Should I ask for an x-ray or MRI?
Long story short - likely not. If the physician didn’t suggest it, it’s probably because it’s not necessary, or going to change course of treatment.
There are actually particular indications for when we recommend an x-ray. If the pain-inducing event wasn’t traumatic, we’d look for things like ongoing numbness in the extremities, isolated point tenderness on a bone, inability to weight-bear, significant range of motion restriction, no immediate pain after an injury, and other factors. Obviously there are always exceptions based on clinical judgment, but that’s why we refer to physicians if there’s any doubt :)

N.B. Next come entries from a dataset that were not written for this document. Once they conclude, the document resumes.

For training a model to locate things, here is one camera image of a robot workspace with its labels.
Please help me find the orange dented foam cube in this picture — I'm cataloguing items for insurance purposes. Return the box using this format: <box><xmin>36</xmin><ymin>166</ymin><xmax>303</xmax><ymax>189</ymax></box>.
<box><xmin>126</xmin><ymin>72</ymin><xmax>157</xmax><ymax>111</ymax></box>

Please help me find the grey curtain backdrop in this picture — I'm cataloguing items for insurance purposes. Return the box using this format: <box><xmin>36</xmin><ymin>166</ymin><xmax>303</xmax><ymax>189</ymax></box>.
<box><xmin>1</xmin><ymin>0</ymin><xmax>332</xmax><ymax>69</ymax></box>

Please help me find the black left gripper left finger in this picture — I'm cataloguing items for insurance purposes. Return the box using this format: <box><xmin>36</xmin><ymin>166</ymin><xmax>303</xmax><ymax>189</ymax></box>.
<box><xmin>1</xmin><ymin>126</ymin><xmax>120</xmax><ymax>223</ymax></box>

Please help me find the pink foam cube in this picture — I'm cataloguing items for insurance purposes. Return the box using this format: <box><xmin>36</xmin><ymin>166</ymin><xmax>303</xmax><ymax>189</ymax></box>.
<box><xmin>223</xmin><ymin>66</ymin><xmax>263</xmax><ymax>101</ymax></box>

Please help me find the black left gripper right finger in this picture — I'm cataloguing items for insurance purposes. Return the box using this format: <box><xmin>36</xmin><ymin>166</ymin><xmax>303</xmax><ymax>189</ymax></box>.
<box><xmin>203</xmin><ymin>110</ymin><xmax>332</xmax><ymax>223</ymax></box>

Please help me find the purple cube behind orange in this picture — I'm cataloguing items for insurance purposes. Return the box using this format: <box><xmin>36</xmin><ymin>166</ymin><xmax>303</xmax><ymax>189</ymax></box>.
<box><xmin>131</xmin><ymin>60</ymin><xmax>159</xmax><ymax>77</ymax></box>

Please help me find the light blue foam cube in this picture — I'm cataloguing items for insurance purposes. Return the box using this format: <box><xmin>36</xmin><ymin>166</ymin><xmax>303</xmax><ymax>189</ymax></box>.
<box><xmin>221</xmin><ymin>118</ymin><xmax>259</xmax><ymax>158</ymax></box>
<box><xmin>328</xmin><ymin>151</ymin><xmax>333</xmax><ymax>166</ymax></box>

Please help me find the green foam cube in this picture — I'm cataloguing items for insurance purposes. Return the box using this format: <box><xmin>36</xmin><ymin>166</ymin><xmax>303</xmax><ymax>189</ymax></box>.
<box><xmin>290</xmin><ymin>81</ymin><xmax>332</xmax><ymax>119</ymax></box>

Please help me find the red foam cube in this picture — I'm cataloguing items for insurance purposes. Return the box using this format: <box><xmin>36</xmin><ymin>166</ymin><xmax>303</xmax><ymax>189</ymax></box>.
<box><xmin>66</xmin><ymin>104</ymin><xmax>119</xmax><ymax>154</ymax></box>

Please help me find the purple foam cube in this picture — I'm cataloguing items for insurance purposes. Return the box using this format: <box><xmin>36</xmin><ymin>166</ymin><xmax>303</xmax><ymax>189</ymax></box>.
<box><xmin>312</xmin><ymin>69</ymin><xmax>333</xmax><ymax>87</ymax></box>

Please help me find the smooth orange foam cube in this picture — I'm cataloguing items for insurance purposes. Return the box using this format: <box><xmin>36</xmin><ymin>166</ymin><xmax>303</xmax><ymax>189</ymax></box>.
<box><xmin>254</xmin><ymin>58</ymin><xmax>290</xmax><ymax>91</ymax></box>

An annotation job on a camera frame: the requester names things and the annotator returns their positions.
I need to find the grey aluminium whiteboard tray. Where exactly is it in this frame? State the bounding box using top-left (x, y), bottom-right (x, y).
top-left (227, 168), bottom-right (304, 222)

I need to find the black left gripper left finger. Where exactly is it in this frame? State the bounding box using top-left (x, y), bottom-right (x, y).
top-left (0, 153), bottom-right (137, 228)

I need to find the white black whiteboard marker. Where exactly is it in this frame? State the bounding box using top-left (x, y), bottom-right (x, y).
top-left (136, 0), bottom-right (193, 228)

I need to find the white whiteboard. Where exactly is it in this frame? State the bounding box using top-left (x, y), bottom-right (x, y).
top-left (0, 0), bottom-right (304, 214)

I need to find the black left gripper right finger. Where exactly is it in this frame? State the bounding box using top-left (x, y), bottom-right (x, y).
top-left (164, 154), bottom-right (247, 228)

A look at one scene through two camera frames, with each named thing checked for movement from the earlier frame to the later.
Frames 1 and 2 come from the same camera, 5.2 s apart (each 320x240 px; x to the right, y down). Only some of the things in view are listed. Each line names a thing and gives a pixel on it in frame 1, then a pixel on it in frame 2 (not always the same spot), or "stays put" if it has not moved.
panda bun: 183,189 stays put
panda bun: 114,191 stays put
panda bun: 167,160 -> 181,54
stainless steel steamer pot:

For chronic pain, such as in the neck, low back, hips or knees, we often don’t need any imaging to create a treatment plan. That’s because our hands-on tests are actually shown to be more valid and reliable than results of imaging studies. We can still specify muscle and ligament injury grades, check sensation and strength relating to particular nerves, isolate muscle strains, and recognize disc versus mechanical back and neck pain.
An MRI is great for showing us particular things that may be more ominous, or to assess for what a doctor calls a “red flag”. These flags are things such as unexplained weightloss, fever, night sweats, incontinence, severe localized pain at rest, joint instability where surgery may be warranted, etc.
The other thing an MRI shows us, is things that may not be relevant. It’s absolutely normal for a scan to show some joint changes as we age, and it’s often nothing to be alarmed about. These “false positives” relate to hips and knees, rotator cuff tears, disc herniations, and meniscus injury. They often don’t correlate to pain; we see patients all the time with pain and no findings on scans, and the opposite where people with absolutely no symptoms or history do show these positive findings.
What that information tells us, is that a finding on a scan might not tell us anything about what’s leading to the symptoms being felt. That MRI picture will show us a picture of what body tissue looks like at a particular point in time.
Goals of rehab are always the same, regardless of injury- assist in healing and symptom management, facilitate range of motion and strength gains, and increase endurance and confidence.
As a patient, you’re much better off seeing a good athletic therapist, physiotherapist, or sport medicine physician, to lay out a plan of action. If you have a good team, these clinicians will refer to each other when necessary.